Without omitting anything, copy every entry word for word.

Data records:
-=-=-=-=-

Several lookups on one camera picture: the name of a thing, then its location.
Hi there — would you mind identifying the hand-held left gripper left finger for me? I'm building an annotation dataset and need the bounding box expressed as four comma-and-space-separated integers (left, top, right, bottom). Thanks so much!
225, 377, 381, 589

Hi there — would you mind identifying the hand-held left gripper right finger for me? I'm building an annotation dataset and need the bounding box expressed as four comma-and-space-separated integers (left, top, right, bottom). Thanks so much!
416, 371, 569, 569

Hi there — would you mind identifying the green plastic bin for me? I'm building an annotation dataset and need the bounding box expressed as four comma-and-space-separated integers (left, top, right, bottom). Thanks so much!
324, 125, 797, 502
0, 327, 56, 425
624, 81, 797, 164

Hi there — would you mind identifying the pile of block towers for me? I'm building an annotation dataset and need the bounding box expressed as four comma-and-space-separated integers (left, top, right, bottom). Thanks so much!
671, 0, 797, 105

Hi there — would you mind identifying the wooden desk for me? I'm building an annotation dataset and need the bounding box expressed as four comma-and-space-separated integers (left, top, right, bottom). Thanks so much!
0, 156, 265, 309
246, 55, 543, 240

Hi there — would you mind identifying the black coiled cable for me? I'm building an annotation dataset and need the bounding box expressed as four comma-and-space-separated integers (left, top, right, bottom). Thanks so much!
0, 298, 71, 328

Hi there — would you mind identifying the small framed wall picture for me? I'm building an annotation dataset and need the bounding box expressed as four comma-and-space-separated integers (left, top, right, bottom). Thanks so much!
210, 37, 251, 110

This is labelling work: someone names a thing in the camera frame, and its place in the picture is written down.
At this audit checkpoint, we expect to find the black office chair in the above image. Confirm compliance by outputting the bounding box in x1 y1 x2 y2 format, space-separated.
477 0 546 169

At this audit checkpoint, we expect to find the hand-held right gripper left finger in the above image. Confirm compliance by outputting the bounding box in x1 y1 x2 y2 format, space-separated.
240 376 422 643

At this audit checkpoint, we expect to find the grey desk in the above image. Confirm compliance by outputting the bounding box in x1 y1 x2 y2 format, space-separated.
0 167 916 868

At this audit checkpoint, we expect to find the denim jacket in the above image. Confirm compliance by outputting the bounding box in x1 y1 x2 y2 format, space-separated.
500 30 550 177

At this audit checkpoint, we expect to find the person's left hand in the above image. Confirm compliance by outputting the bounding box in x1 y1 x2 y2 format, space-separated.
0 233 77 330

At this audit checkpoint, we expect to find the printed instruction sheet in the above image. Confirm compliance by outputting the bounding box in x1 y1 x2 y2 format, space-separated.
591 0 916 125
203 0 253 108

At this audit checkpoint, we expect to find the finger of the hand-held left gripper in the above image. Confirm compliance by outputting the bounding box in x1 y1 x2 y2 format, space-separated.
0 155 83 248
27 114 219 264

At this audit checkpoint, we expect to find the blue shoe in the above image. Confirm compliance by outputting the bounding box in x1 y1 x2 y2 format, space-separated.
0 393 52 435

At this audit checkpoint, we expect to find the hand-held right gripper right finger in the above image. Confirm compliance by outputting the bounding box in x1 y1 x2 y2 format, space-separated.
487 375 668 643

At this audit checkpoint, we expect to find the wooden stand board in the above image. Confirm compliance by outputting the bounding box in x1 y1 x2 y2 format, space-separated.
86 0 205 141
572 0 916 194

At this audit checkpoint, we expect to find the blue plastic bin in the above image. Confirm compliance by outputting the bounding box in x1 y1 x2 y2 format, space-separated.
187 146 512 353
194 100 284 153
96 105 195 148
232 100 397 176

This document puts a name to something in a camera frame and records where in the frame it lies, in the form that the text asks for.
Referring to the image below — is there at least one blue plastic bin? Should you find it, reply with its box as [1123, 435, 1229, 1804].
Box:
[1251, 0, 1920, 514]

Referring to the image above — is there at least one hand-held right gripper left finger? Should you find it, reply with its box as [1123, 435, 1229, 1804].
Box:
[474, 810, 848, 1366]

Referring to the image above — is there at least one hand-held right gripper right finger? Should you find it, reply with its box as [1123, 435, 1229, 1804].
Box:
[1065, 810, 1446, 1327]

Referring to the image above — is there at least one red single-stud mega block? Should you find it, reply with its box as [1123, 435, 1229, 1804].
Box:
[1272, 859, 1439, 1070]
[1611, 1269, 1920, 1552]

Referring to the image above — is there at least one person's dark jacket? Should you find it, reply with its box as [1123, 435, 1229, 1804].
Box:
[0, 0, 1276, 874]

-=-=-=-=-

• _RESPONSE TO THE TASK_
Several lookups on one camera picture: the name of a thing, then its location.
Hi there — would you mind identifying the hand-held left gripper left finger for me? I'm building an annotation dataset and need the bounding box expressed as four comma-and-space-separated integers (left, top, right, bottom). Thanks so much!
225, 377, 381, 589

Hi there — would you mind identifying the hand-held left gripper right finger for me? I'm building an annotation dataset and need the bounding box expressed as four comma-and-space-separated integers (left, top, right, bottom). Thanks so much!
416, 371, 569, 569

Hi there — would you mind identifying the green plastic bin for me? I'm building an annotation dataset and need the bounding box expressed as four comma-and-space-separated integers (left, top, right, bottom). Thanks so much!
324, 125, 797, 502
0, 327, 56, 425
624, 81, 797, 164

Hi there — would you mind identifying the pile of block towers for me? I'm building an annotation dataset and need the bounding box expressed as four comma-and-space-separated integers (left, top, right, bottom). Thanks so much!
671, 0, 797, 105

Hi there — would you mind identifying the wooden desk for me? I'm building an annotation dataset and need the bounding box expressed as four comma-and-space-separated integers (left, top, right, bottom). Thanks so much!
0, 156, 265, 309
246, 55, 543, 240

Hi there — would you mind identifying the black coiled cable for me? I'm building an annotation dataset and need the bounding box expressed as four comma-and-space-separated integers (left, top, right, bottom). Thanks so much!
0, 298, 71, 328

Hi there — would you mind identifying the small framed wall picture for me? I'm building an annotation dataset and need the bounding box expressed as four comma-and-space-separated integers (left, top, right, bottom). Thanks so much!
210, 37, 251, 110

This is labelling work: someone names a thing in the camera frame, and its place in the picture is written down.
At this audit checkpoint, we expect to find the black office chair in the above image. Confirm compliance by outputting the bounding box in x1 y1 x2 y2 format, space-separated.
477 0 546 169

At this audit checkpoint, we expect to find the hand-held right gripper left finger in the above image. Confirm compliance by outputting the bounding box in x1 y1 x2 y2 format, space-separated.
240 376 422 643

At this audit checkpoint, we expect to find the grey desk in the above image. Confirm compliance by outputting the bounding box in x1 y1 x2 y2 format, space-separated.
0 167 916 868

At this audit checkpoint, we expect to find the denim jacket in the above image. Confirm compliance by outputting the bounding box in x1 y1 x2 y2 format, space-separated.
500 30 550 177

At this audit checkpoint, we expect to find the person's left hand in the above image. Confirm compliance by outputting the bounding box in x1 y1 x2 y2 format, space-separated.
0 233 77 330

At this audit checkpoint, we expect to find the printed instruction sheet in the above image. Confirm compliance by outputting the bounding box in x1 y1 x2 y2 format, space-separated.
591 0 916 125
203 0 253 108

At this audit checkpoint, we expect to find the finger of the hand-held left gripper in the above image. Confirm compliance by outputting the bounding box in x1 y1 x2 y2 format, space-separated.
0 155 83 248
27 114 219 264

At this audit checkpoint, we expect to find the blue shoe in the above image. Confirm compliance by outputting the bounding box in x1 y1 x2 y2 format, space-separated.
0 393 52 435

At this audit checkpoint, we expect to find the hand-held right gripper right finger in the above image. Confirm compliance by outputting the bounding box in x1 y1 x2 y2 format, space-separated.
487 375 668 643

At this audit checkpoint, we expect to find the wooden stand board in the above image. Confirm compliance by outputting the bounding box in x1 y1 x2 y2 format, space-separated.
86 0 205 141
572 0 916 194

At this audit checkpoint, we expect to find the blue plastic bin in the above image. Confirm compliance by outputting the bounding box in x1 y1 x2 y2 format, space-separated.
187 146 512 353
194 100 284 153
96 105 195 148
232 100 397 176

This document puts a name to something in a camera frame and records where in the frame it lies, in the form that the text asks for.
Referring to the image below — is there at least one blue plastic bin? Should you find it, reply with its box as [1123, 435, 1229, 1804].
Box:
[1251, 0, 1920, 514]

Referring to the image above — is there at least one hand-held right gripper left finger? Should you find it, reply with its box as [1123, 435, 1229, 1804].
Box:
[474, 810, 848, 1366]

Referring to the image above — is there at least one hand-held right gripper right finger? Should you find it, reply with its box as [1123, 435, 1229, 1804].
Box:
[1065, 810, 1446, 1327]

Referring to the image above — is there at least one red single-stud mega block? Should you find it, reply with its box as [1123, 435, 1229, 1804].
Box:
[1272, 859, 1439, 1070]
[1611, 1269, 1920, 1552]

Referring to the image above — is there at least one person's dark jacket? Should you find it, reply with its box as [1123, 435, 1229, 1804].
Box:
[0, 0, 1276, 874]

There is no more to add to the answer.